[What the task requires]:
Give the number of lines in the records below that contain the word "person". State only that number.
BEGIN Material shown
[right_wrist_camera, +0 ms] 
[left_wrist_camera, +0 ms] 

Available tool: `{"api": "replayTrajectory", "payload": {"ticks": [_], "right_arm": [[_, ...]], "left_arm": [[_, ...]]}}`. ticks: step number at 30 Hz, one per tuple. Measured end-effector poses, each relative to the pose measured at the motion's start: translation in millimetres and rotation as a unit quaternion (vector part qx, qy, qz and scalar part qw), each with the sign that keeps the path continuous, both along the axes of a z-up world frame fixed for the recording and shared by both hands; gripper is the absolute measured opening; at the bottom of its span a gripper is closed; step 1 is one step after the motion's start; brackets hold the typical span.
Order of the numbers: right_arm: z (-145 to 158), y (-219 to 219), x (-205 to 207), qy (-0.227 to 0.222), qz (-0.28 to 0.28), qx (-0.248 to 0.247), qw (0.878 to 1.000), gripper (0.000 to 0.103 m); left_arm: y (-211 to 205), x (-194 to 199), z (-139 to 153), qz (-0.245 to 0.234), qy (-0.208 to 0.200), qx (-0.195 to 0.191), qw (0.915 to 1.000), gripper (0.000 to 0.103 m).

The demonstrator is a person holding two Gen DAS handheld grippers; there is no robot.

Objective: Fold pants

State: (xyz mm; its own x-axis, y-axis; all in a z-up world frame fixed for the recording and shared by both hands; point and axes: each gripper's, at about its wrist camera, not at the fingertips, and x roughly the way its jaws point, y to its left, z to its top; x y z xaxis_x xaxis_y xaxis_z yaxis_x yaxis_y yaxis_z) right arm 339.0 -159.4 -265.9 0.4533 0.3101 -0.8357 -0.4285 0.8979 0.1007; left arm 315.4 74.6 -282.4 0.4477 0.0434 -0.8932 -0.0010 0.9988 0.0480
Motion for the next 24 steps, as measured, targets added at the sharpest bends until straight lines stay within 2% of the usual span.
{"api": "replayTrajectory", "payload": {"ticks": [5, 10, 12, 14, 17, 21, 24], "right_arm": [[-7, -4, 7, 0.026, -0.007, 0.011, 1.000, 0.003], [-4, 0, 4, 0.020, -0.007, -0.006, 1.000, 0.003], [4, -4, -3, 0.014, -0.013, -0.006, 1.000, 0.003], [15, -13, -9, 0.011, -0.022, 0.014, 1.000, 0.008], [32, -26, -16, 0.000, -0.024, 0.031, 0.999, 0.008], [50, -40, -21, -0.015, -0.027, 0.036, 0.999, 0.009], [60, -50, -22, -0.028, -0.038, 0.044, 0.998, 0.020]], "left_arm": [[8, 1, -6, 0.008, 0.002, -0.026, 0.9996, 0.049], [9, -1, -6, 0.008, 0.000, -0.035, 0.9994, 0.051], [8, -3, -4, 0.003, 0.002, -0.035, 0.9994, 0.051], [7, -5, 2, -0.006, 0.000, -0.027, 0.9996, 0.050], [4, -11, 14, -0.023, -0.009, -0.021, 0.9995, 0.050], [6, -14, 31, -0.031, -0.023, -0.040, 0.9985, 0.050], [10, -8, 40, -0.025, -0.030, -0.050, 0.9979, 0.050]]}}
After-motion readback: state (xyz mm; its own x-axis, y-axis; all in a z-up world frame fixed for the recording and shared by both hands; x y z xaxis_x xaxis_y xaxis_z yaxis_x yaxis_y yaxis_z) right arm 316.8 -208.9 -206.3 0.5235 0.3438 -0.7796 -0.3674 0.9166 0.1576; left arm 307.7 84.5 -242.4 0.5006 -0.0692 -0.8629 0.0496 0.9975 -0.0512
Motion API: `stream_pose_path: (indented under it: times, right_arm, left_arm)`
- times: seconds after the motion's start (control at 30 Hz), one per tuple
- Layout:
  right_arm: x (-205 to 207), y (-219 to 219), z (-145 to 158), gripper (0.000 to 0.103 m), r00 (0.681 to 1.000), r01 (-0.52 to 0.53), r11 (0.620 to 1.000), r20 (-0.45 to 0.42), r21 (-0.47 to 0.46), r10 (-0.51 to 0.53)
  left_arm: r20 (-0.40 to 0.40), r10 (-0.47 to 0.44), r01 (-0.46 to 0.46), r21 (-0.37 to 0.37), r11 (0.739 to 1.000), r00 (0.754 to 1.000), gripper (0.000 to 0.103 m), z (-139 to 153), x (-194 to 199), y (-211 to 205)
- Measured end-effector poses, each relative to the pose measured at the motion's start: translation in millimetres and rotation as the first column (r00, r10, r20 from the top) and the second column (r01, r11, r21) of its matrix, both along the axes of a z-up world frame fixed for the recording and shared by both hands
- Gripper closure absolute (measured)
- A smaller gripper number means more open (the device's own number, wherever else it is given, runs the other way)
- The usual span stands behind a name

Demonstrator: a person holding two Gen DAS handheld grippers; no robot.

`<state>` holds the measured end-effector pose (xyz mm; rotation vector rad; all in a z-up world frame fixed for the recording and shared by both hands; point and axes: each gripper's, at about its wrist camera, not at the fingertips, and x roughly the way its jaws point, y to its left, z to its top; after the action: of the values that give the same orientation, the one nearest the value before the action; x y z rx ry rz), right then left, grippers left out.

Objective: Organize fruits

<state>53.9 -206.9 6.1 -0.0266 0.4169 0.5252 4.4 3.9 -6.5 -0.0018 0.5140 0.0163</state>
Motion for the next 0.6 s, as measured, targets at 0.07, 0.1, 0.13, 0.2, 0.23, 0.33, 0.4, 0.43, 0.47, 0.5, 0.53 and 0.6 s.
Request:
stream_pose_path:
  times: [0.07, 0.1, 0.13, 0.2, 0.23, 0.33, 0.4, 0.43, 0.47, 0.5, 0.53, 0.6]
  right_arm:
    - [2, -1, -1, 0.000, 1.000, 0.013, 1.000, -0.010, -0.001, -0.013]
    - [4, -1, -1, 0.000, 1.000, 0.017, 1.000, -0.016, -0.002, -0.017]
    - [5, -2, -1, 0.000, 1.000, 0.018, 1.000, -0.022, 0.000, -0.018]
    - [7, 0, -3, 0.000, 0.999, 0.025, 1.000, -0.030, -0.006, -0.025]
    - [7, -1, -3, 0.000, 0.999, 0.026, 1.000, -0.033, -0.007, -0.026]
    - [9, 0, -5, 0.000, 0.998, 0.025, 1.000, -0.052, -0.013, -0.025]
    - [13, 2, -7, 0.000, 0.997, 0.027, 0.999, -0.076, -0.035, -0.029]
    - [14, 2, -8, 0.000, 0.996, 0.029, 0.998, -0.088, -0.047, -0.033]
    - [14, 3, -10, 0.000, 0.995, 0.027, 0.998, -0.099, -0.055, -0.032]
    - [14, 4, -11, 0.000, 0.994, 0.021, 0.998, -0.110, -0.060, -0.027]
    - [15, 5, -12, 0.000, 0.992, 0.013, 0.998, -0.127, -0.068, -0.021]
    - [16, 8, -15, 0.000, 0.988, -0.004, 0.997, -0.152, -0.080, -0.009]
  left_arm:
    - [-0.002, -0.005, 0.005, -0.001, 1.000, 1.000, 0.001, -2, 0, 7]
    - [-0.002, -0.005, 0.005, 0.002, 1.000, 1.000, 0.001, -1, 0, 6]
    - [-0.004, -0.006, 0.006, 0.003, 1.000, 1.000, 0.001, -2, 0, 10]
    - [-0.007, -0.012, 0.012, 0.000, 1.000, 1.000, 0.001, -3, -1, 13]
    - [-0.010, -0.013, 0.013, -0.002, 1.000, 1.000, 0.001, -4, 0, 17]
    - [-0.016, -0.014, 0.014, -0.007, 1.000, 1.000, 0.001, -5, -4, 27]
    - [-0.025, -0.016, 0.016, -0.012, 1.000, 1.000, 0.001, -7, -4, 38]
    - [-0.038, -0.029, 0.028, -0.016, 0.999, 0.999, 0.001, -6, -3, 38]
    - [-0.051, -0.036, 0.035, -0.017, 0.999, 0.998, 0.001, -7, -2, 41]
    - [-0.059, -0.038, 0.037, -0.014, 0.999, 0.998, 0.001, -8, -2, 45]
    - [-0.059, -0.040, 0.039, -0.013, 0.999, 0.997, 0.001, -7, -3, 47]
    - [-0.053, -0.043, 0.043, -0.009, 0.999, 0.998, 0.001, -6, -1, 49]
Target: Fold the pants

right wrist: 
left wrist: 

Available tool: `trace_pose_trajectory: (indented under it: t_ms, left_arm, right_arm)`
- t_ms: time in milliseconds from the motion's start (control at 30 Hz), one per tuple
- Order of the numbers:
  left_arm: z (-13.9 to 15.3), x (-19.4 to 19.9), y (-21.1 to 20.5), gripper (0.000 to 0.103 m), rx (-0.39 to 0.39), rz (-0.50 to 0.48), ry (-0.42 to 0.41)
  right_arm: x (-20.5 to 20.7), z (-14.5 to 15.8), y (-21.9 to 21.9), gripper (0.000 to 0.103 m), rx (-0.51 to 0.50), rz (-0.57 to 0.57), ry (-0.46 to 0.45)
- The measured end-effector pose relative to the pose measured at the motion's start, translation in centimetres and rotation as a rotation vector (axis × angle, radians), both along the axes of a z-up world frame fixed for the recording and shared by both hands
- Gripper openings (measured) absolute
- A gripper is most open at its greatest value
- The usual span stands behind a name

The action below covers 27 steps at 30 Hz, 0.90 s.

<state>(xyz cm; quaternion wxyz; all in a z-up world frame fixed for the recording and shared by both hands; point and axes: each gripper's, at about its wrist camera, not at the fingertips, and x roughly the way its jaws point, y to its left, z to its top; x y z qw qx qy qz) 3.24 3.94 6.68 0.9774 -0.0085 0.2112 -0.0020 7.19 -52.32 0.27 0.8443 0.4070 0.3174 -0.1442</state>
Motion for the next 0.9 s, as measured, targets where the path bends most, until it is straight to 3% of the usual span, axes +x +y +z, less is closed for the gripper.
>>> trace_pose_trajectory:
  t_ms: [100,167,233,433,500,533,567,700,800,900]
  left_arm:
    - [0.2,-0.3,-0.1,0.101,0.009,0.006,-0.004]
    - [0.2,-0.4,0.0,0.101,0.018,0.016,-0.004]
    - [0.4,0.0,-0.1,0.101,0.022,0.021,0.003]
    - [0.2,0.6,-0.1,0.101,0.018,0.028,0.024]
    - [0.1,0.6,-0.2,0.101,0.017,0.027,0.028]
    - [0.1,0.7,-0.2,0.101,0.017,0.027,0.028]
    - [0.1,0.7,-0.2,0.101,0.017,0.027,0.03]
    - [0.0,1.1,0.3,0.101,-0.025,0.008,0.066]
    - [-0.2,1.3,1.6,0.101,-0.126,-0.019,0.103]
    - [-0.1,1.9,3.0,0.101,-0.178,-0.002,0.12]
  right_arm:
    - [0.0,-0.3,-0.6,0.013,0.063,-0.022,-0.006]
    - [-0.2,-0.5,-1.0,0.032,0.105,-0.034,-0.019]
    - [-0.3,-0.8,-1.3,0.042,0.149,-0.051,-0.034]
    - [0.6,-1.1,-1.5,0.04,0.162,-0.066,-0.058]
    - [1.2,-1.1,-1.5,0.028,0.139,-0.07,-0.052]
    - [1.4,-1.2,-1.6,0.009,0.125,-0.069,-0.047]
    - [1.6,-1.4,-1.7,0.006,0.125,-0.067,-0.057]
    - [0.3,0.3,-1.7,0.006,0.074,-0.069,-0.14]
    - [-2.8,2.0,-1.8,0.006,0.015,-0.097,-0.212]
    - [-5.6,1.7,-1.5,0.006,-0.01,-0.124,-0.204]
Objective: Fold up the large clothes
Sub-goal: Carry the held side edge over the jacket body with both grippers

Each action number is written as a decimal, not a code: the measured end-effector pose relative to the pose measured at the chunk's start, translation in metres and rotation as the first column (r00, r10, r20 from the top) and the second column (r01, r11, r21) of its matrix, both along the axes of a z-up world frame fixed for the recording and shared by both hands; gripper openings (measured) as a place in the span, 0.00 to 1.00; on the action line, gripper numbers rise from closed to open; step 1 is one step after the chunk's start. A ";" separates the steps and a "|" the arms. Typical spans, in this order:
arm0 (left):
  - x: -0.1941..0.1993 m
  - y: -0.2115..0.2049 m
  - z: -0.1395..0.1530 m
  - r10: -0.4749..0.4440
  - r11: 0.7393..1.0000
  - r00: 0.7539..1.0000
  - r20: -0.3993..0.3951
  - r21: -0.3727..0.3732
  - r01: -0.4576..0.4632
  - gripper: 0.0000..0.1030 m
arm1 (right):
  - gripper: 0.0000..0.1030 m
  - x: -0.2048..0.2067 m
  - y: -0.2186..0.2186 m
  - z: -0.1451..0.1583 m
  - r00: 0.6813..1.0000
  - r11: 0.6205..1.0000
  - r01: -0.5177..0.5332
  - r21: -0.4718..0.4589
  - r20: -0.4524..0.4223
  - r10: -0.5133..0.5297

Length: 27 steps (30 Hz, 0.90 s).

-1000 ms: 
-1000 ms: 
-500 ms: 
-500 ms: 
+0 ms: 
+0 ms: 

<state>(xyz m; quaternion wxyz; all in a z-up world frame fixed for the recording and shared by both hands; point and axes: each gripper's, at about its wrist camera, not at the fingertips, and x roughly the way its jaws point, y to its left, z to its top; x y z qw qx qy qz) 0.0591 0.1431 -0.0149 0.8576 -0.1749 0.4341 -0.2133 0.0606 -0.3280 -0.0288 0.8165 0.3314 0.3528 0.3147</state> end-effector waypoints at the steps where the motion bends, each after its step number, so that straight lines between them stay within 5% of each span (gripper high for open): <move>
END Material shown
[Solution for this exercise]:
2